Rosita era muy bonita: delgada, alta y morena, de ojos negros y pelo ondulado; era la novia de Manolín Berrocal. Allí todos teníamos novia, era fácil echarse novia: ellas no lo sabían, pero nosotros las elegíamos, y todos conocíamos y respetábamos a la novia de cada uno.
Mi hermana Ana, la mayor, también tenía muchos admiradores. En la foto, en la terraza del colegio vestida de valenciana, el día de San José.
Luisa y mi hermana Isabel años más tarde en Valencia. La de la izquierda es Luisa, mi antigua novia escolar".
Las peleas surgían cuando una misma chica era la novia de varios, como María Ortega, una niña rubia de doradas trenzas y ojos color cielo, que parecía una de esas muñecas de porcelana que lucían los escaparates de juguetes. María Ortega nos tenía embrujados: era mi novia, y de Miguel, y de Rafa y de Cristóbal y de Manuel Delgado y de…
Finalmente fue la novia de Miguel Santamaría, pues nos venció a todos uno por uno tirándonos al suelo e inmovilizándonos..
Hacía una semana o diez días que Rosita permanecía aislada, cuando un grito resonó en todo el colegio y se expandió como una onda explosiva en el aire, rebotando como eco en las nubes y chocando contra los muros de piedra de las casas del pueblo. Las monjas corrían de un lado para otro, histéricas; los coches de los médicos llegaron de Madrid en breve tiempo, y las campanas de la torre de la iglesia rompieron su silencio: Rosita había muerto de difteria
Su hermano Jaime gritaba como un poseso, y las clases enmudecieron; las lágrimas inundaron los suelos y el aire se llenó de lamentos. Mi madre acudió a vernos, y junto a otros padres, alarmados por tan trágico acontecimiento, pedían explicaciones a las monjas y empleados del colegio. La madre de Rosita llegó en taxi desde Onteniente, en Valencia, abrazó a su hijo llorando, y repetía: ¡Fill meu, fill meu, quina desgràcia, Mare de Déu! (¡Hijo mío, hijo mío, qué desgracia, Madre de Dios!)

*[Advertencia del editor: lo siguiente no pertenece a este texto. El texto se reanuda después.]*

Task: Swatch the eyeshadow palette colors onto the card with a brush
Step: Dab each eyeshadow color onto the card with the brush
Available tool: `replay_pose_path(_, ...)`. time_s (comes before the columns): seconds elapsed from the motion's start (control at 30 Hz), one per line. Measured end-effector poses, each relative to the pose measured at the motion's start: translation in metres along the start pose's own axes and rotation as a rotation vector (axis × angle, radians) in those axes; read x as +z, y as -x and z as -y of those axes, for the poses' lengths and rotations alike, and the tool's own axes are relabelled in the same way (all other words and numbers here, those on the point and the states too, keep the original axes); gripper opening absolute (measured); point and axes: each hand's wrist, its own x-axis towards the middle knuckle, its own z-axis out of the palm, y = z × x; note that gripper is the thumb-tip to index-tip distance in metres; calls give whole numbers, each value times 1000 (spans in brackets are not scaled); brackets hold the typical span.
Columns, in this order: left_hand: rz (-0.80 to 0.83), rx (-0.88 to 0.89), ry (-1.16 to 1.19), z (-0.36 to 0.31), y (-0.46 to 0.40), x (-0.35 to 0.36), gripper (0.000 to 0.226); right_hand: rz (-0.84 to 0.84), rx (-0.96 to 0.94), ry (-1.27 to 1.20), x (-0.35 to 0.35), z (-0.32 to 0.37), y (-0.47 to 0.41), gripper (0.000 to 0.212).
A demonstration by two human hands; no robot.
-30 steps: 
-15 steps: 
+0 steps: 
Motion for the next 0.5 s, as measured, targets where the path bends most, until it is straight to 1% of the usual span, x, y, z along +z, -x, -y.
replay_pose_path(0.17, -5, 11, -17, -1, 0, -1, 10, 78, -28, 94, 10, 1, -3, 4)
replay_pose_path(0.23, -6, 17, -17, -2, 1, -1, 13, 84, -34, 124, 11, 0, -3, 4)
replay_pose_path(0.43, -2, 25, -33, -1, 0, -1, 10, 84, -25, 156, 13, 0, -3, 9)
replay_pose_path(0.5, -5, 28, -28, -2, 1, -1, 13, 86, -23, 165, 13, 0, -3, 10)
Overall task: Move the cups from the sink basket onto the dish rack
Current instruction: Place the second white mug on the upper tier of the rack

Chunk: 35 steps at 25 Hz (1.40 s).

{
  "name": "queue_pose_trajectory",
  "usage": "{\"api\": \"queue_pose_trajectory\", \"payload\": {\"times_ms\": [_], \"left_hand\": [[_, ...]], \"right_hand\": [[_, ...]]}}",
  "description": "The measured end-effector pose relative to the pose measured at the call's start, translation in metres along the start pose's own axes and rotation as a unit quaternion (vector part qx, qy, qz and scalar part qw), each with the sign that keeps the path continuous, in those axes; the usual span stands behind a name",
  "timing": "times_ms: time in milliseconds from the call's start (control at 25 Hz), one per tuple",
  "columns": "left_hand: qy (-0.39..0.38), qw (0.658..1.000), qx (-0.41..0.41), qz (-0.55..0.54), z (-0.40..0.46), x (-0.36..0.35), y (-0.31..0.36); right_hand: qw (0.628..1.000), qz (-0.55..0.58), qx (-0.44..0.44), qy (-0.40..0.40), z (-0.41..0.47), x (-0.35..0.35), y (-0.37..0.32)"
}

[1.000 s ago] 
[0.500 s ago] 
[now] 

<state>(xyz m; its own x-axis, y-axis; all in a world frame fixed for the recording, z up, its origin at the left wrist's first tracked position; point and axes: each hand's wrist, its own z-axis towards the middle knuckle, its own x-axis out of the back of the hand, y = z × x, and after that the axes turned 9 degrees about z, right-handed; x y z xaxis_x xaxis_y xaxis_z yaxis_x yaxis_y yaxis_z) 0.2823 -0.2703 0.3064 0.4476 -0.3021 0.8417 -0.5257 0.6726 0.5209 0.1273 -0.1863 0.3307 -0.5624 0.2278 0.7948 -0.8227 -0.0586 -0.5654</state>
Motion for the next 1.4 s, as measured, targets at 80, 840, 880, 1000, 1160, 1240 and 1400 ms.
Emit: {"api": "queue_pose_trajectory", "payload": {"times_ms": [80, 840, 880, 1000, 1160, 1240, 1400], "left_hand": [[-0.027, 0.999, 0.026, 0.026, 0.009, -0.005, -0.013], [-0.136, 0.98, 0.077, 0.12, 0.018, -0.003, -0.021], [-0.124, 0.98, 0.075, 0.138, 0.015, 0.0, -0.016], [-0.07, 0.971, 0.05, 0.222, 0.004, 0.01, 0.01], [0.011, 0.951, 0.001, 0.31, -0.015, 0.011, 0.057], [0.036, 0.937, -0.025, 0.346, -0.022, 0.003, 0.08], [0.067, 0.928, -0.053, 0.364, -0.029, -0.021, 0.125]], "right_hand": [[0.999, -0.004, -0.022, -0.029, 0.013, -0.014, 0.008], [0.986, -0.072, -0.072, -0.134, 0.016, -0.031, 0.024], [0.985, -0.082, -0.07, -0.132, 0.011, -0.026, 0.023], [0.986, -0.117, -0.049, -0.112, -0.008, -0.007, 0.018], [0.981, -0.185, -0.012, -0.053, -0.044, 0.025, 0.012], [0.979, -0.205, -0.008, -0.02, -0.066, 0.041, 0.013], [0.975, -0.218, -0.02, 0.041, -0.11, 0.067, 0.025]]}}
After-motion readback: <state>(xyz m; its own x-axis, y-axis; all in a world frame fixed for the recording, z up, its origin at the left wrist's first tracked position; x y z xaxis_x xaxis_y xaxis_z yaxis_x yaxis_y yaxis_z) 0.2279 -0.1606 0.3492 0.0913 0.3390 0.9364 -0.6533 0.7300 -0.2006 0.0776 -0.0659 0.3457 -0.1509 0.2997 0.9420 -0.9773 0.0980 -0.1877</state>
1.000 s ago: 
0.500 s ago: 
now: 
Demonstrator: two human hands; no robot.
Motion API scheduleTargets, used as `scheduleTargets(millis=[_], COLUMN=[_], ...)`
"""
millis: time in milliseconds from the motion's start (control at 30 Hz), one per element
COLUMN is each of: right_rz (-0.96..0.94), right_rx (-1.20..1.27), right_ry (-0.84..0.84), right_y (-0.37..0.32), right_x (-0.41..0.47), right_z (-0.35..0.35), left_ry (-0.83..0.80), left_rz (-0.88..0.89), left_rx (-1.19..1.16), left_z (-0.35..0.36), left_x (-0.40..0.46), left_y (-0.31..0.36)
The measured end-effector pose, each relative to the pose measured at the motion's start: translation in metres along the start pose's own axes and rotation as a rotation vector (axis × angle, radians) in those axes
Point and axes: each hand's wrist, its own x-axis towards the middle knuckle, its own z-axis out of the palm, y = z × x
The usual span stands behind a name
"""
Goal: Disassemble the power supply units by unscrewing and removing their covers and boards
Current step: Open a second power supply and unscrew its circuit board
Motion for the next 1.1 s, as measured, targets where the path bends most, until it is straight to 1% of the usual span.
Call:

No nos dejaron entrar a ver a nuestra compañera hasta bien entrada la tarde. La habían vestido con el traje de su primera comunión, y su lecho estaba rodeado de jarrones con azucenas blancas. Parecía dormir plácidamente y nos pusimos en fila para depositar un beso de despedida en su frente.
Al día siguiente se celebró la misa y el funeral en la iglesia y acudió todo el pueblo. La iglesia estaba engalanada como nunca antes la había visto, un pequeño ataúd blanco destacaba sobre una mesa rodeada de candelabros y de jarrones de plata, cuyas blancas azucenas impregnaban el aire de un dulce y agradable aroma. Las campanas de la torre anunciaban el trágico suceso y unas tres mil personas hicieron a pie el camino turnándose muchos de ellos para llevar sobre sus hombros al féretro hasta el cementerio, situado a 1 km del colegio.
Entre el murmullo de oraciones y cánticos flotaba la pregunta que se hacía todo el mundo:
¿Cómo es posible que suceda esto en un colegio que visitan dos días a la semana los mejores pediatras de Madrid?
Han pasado más de cincuenta años y aún no tengo la respuesta.